=== Section Start ===
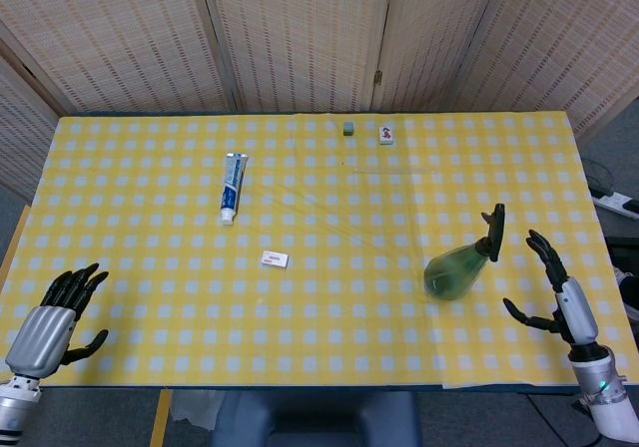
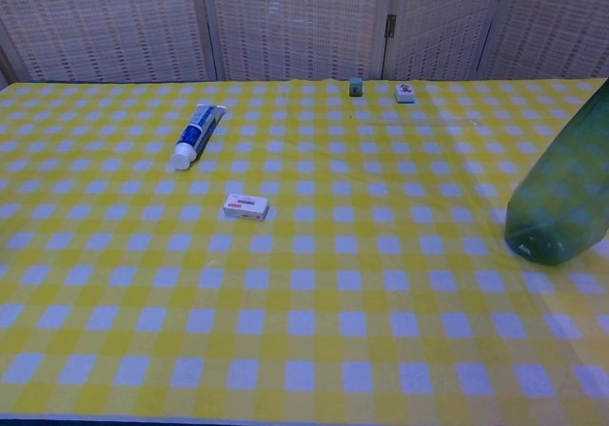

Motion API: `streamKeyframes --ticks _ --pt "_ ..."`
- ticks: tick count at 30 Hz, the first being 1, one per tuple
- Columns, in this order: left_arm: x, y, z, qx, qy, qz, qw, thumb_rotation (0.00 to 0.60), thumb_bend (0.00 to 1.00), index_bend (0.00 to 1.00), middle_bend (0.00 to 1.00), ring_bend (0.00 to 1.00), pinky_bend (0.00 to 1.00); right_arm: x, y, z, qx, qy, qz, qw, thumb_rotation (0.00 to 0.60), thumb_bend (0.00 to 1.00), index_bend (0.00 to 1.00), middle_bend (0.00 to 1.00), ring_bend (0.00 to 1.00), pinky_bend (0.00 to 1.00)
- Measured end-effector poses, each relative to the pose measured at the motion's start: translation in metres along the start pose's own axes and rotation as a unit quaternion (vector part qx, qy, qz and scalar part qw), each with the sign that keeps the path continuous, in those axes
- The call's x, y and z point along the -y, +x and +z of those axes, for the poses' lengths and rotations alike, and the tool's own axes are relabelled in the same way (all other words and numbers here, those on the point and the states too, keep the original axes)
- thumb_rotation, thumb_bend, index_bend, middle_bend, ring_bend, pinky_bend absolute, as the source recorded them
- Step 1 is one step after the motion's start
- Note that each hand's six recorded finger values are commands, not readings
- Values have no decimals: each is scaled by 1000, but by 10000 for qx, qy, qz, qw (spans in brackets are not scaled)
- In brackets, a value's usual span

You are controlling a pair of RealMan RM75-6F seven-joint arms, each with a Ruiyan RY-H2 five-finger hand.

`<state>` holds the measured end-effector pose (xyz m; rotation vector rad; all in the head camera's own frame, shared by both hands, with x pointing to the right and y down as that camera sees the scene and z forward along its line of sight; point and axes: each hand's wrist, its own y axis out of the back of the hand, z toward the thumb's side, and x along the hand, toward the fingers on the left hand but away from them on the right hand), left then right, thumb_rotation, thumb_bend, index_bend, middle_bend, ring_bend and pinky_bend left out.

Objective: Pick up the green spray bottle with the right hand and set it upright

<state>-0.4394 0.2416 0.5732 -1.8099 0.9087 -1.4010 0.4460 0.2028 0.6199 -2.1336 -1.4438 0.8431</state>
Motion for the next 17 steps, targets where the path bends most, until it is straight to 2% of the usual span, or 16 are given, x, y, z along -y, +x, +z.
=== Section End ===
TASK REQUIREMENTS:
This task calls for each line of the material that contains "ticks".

TASK OUTPUT:
Motion API: `streamKeyframes --ticks _ --pt "_ ..."`
- ticks: tick count at 30 Hz, the first being 1, one per tuple

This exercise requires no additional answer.